(di Michele Cappellari) | La transizione monetaria conseguente all’annessione al Regno d’Italia del territorio già facente parte del Regno delle Due Sicilie presenta aspetti di particolare interesse sia per l’insolita gradualità con cui essa venne attuata che per la singolare circostanza che “l’estensione del corso legale delle valute decimali italiane venne disposta prima ancora che cessassero le operazioni militari su tutto il territorio” (cfr. De Mattia R., “L’Unificazione monetaria Italiana”, Torino 1959, p. 36 nota 2). All’atto dell’annessione, avvenuta in forza dei Plebisciti del 21 ottobre 1860, il Regno delle Due Sicilie era costituito: dai territori “al di qua del Faro”, ovvero dalle cosiddette “Provincie napoletane”, che comprendevano i territori delle attuali regioni dell’Abruzzo, Basilicata, Calabria, Campania, Molise e Puglia, oltre i distretti di Sora e Gaeta nel Lazio meridionale e di Cittaducale nell’attuale provincia di Rieti (ne erano invece esclusi i distretti di Benevento e Pontecorvo, che erano delle enclave appartenenti allo Stato Pontificio); dai territori “al di là del Faro”, comprendenti la Sicilia ed i suoi arcipelaghi.

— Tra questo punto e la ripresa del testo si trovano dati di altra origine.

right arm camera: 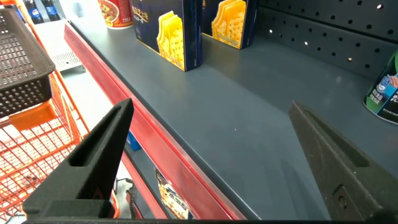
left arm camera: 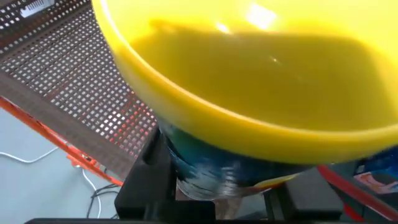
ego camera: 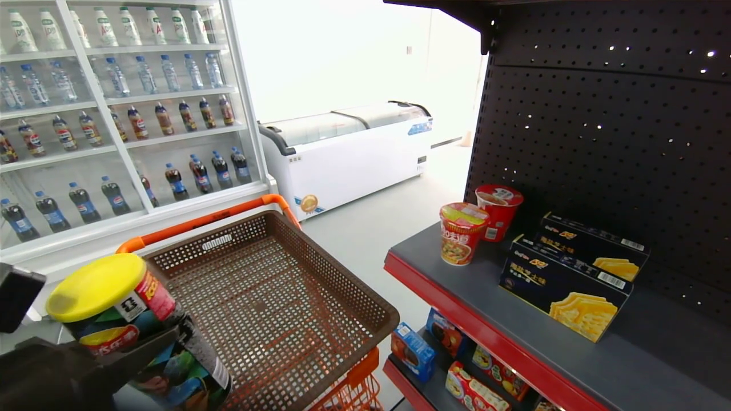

Rispetto agli altri Stati preunitari, si tratta di un Regno dall’imponente estensione territoriale (114.387 Kmq.) popolato, secondo il censimento del 31.12.1861, da oltre 9 milioni di abitanti. Una popolazione considerevole, se si pensa che quella del Regno di Sardegna, censita alla stessa data, era meno della metà e che lo distingueva come il più grande e popoloso degli Stati preunitari italiani. All’atto dell’annessione, il sistema monetario in vigore nel Regno delle Due Sicilie era fondato sul monometallismo argenteo, introdotto da Ferdinando I con legge 20 aprile 1818, n. 1176, che rimase sostanzialmente immutato fino al 1861.
Questa legge, preceduta da altra promulgata il 18 agosto 1814 con la quale si era ripristinato nel Regno borbonico il sistema monetario tradizionale, dopo la parentesi decimale di tipo francese introdotta da Giocchino Murat durante il breve periodo della dominazione napoleonica, stabiliva che l’unità monetaria del Regno fosse il ducato, pari ad “una massa di argento del peso di acini napoletani 515, pari a cocci siciliani 416 161/1000 (cioè cocci siciliani 416 e cento sessantuno millesimi parti di un coccio), a grammi 22 943/1000 (cioè grammi 22 e novecento quarantatre millesime parti di un grammo), e del titolo di 833 1/3 millesimi, o sia di 833 1/3 millesime parti di argento puro di coppella, e di 166 2/3 millesime parti di lega, che ricade a cinque sesti di argento puro ed a un sesto di lega”. Il ducato così riformato, che tuttavia rappresentava una moneta di conto, non essendo mai stato coniato per la circolazione, si divideva in cento centesimi; a sua volta, il centesimo di ducato era diviso in dieci parti, chiamate cavalli o calli a Napoli e piccioli a Palermo. Nei territori “al di qua del Faro”, i centesimi prendono il nome di grana mentre in Sicilia assumono la denominazione di bajocchi.